You're the Hazmat Inspector: 49 CFR Compliant or Not?
When a disagreement does occur, it sometimes falls to PHMSA to “settle the argument.” A letter of interpretation recently released on US DOT’s hazmat website illustrates just this kind of compliance disagreement.
The background: In Michigan, a carrier accepted a hazmat shipment of four totes of UN 1760, “Corrosive liquid, n.o.s.” with a technical name added in parentheses as required for all “generic” shipping names.
Hazmat Notice of Violation for “Incorrect” Shipping Papers
A state DOT hazmat inspector later issued a Notice of Violation to the carrier, for allegedly accepting/transporting noncompliant hazardous materials (49 CFR 177.801).
The inspector who issued the violation stated that the shipper had failed to properly indicate the type and quantity of packages in the shipment as required by 49 CFR 172.202(a)(7)—and therefore the shipment should not have been accepted. The carrier challenged this violation—citing the Bill of Lading for that shipment, which lists five types of packaging’s—Bulk, Tote, Drum, Pail, Box—with a “4” placed under the word “Tote” (as shown above).
The state DOT denied the challenge. The carrier then sent the details to PHMSA and requested an official interpretation. The state inspector who issued the violation for this shipment recommended that the shipper circle the applicable type of packaging in the heading, to limit possible confusion in the future.
What Did PHMSA Decide?
The answer is yes.
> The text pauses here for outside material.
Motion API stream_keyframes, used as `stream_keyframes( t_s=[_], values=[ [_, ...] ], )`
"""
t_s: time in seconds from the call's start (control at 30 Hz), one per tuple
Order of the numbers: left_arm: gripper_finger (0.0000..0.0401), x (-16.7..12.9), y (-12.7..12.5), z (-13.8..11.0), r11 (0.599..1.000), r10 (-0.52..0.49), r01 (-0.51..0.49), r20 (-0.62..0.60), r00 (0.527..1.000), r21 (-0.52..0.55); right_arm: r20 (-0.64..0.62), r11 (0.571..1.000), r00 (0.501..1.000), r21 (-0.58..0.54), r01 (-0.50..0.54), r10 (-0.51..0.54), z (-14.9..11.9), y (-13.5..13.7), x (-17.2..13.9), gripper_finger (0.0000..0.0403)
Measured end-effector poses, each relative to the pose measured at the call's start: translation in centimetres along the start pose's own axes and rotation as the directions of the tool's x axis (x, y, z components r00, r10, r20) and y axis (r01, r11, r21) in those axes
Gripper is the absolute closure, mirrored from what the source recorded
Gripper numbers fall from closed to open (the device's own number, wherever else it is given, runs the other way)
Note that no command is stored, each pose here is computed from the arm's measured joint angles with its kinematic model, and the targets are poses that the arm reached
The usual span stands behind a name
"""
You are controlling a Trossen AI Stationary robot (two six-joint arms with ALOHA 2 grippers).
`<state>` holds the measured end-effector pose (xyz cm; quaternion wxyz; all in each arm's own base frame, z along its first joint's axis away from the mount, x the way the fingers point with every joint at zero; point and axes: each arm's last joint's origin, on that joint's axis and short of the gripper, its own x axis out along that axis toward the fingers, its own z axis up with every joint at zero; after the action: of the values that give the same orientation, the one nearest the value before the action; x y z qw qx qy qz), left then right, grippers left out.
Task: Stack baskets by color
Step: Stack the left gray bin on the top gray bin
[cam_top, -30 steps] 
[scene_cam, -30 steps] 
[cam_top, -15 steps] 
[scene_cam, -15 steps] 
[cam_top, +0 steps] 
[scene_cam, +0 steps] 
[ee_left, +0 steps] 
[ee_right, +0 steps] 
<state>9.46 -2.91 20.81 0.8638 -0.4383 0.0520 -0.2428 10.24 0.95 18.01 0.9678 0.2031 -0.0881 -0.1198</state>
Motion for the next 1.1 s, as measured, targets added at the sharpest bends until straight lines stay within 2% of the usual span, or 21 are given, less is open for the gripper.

In accordance with 172.702(a)(7), the shipping description of a hazardous material on a shipping paper must include the number and type of package (i.e., “10 cylinders per box” and “5 fiberboard boxes”) either before or after the required basic description. While it might not be in a format preferred by this Office, the shipping paper you provide does satisfy this requirement by placing a number (quantity) of packages directly under the applicable packaging in a heading of “BULK TOTE DRUM PAIL BOX.” (emphasis ours)
See the full letter of interpretation and supporting documentation here.
To translate that into plain English, PHMSA says that while they don’t exactly love how the shipper indicated the type and quantity here, it does meet the basic requirement and therefore is not an HMR violation.
If this were your shipment, would you change the way you indicate package type and quantity on the shipping papers in the future? Considering that formatting the shipping paper this way caused a headache for the shipper and carrier—even if, ultimately, they were found to be in compliance—it may be a good idea to take the inspectors’ advice and make the package type and quantity even more explicit next time.
How Would You Handle This Situation?
We all make mistakes, but you’ve worked hard to study, understand, and correctly apply Federal hazmat regulations to your shipments. If you believe you’ve done everything right—but you still get hit with a NOV—you’re not out of options.
Challenging the state or Federal agency to explain its decision may help shed light on the situation, and help you avoid issues in the future. Inquiring about disputed “violations” can not only save you from expensive fines and penalties, in some cases it may protect other shippers from misinformed or over-zealous enforcement in the future.
You can find details about how to request a formal letter of interpretation from PHMSA on the webpage for PHMSA’s Hazardous Materials Information Center.